***** Stored data *****
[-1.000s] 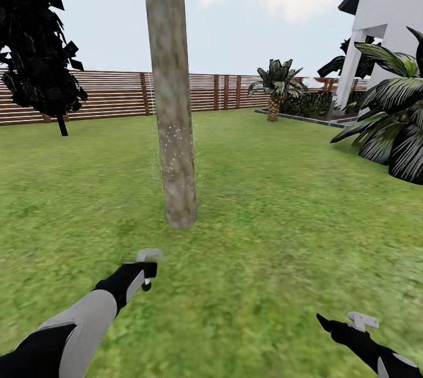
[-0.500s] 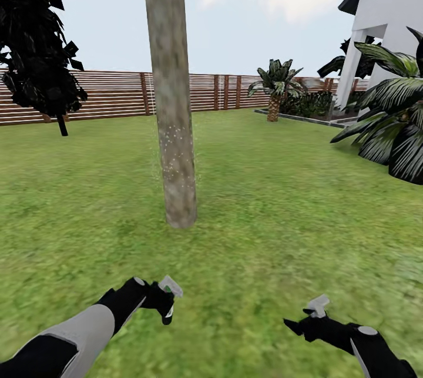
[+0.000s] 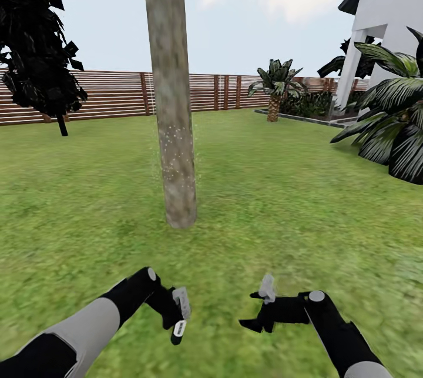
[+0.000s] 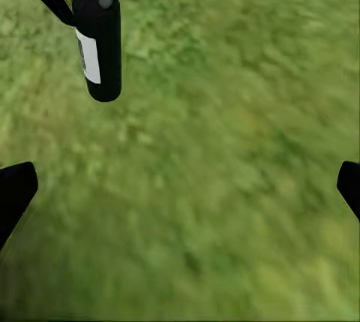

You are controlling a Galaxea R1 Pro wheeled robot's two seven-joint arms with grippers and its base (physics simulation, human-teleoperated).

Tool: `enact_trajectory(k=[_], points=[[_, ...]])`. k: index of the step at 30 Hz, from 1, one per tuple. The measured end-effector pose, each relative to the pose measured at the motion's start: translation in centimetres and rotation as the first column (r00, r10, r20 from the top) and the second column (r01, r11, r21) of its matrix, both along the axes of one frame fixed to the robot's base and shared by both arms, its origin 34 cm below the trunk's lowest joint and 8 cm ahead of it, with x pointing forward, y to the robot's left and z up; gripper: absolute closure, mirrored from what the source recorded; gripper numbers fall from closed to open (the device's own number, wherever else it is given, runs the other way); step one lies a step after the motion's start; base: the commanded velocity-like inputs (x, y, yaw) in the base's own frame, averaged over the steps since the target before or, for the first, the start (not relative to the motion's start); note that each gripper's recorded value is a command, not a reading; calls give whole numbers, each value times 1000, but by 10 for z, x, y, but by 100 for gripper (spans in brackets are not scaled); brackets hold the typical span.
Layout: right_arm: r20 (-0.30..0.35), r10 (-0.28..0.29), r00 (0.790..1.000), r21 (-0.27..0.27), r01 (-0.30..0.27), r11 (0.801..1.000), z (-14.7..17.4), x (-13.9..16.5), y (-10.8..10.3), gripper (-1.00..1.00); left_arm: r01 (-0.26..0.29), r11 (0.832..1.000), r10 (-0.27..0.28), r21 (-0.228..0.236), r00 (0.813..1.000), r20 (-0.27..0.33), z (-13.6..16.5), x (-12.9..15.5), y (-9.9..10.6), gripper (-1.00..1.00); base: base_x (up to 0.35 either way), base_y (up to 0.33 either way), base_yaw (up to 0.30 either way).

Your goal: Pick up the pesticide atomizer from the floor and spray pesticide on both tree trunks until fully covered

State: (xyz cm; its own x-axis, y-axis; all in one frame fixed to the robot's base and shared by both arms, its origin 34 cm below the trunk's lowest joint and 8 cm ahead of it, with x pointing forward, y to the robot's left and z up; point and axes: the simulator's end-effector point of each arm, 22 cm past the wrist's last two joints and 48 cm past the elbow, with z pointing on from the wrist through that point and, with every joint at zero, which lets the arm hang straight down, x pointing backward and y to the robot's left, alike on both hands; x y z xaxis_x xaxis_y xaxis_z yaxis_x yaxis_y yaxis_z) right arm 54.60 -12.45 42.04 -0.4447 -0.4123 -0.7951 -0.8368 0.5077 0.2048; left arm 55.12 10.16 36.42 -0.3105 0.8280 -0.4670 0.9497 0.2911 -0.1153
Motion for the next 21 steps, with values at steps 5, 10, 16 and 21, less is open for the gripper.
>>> enact_trajectory(k=[5,10,16,21], points=[[43,58,997,27,-59,998,22,1,22,100,72,997,-72,-2,997,-5,3,-9,-13,100,0,0,0],[44,56,997,25,-57,998,29,3,25,100,152,988,-152,12,988,-2,3,-20,-38,100,0,0,0],[60,146,987,-12,-146,989,30,-9,46,100,211,977,-209,-31,977,40,18,-19,-69,100,0,0,0],[72,151,986,-14,-150,989,34,-7,48,100,229,972,-227,-49,973,44,23,-23,-86,100,0,0,0]])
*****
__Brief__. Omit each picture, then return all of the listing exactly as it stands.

__Output below__.
[-1.000s] 
[-0.500s] 
[+0.000s] 
[+0.000s] 

You are controlling a Galaxea R1 Pro wheeled robot's two seven-joint arms with grippers and its base (physics simulation, human-teleoperated).

Tool: `enact_trajectory(k=[_], points=[[_, ...]])`. k: index of the step at 30 Hz, from 1, one per tuple. The measured end-effector pose, each relative to the pose measured at the motion's start: translation in centimetres and rotation as the first column (r00, r10, r20 from the top) and the second column (r01, r11, r21) of its matrix, both along the axes of one frame fixed to the robot's base and shared by both arms, its origin 34 cm below the trunk's lowest joint and 8 cm ahead of it, with x pointing forward, y to the robot's left and z up; gripper: absolute closure, mirrored from what the source recorded; gripper numbers fall from closed to open (the device's own number, wherever else it is given, runs the other way); step one lies a step after the motion's start; base: the commanded velocity-like inputs (x, y, yaw) in the base's own frame, averaged over the steps since the target before or, for the first, the start (not relative to the motion's start); note that each gripper's recorded value is a command, not a reading; calls give whole numbers, each value times 1000, but by 10 for z, x, y, but by 100 for gripper (spans in brackets are not scaled); brackets hold the typical span.
Layout: right_arm: r20 (-0.30..0.35), r10 (-0.28..0.29), r00 (0.790..1.000), r21 (-0.27..0.27), r01 (-0.30..0.27), r11 (0.801..1.000), z (-14.7..17.4), x (-13.9..16.5), y (-10.8..10.3), gripper (-1.00..1.00); left_arm: r01 (-0.26..0.29), r11 (0.832..1.000), r10 (-0.27..0.28), r21 (-0.228..0.236), r00 (0.813..1.000), r20 (-0.27..0.33), z (-13.6..16.5), x (-12.9..15.5), y (-9.9..10.6), gripper (-1.00..1.00); base: base_x (up to 0.35 either way), base_y (up to 0.33 either way), base_yaw (up to 0.30 either way).

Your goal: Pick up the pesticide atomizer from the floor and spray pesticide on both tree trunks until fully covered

State: (xyz cm; its own x-axis, y-axis; all in one frame fixed to the robot's base and shared by both arms, its origin 34 cm below the trunk's lowest joint and 8 cm ahead of it, with x pointing forward, y to the robot's left and z up; point and axes: the simulator's end-effector point of each arm, 22 cm past the wrist's last two joints and 48 cm past the elbow, with z pointing on from the wrist through that point and, with every joint at zero, which lets the arm hang straight down, x pointing backward and y to the robot's left, alike on both hands; x y z xaxis_x xaxis_y xaxis_z yaxis_x yaxis_y yaxis_z) right arm 54.60 -12.45 42.04 -0.4447 -0.4123 -0.7951 -0.8368 0.5077 0.2048; left arm 55.12 10.16 36.42 -0.3105 0.8280 -0.4670 0.9497 0.2911 -0.1153
Motion for the next 21 steps, with values at steps 5, 10, 16 and 21, less is open for the gripper.
>>> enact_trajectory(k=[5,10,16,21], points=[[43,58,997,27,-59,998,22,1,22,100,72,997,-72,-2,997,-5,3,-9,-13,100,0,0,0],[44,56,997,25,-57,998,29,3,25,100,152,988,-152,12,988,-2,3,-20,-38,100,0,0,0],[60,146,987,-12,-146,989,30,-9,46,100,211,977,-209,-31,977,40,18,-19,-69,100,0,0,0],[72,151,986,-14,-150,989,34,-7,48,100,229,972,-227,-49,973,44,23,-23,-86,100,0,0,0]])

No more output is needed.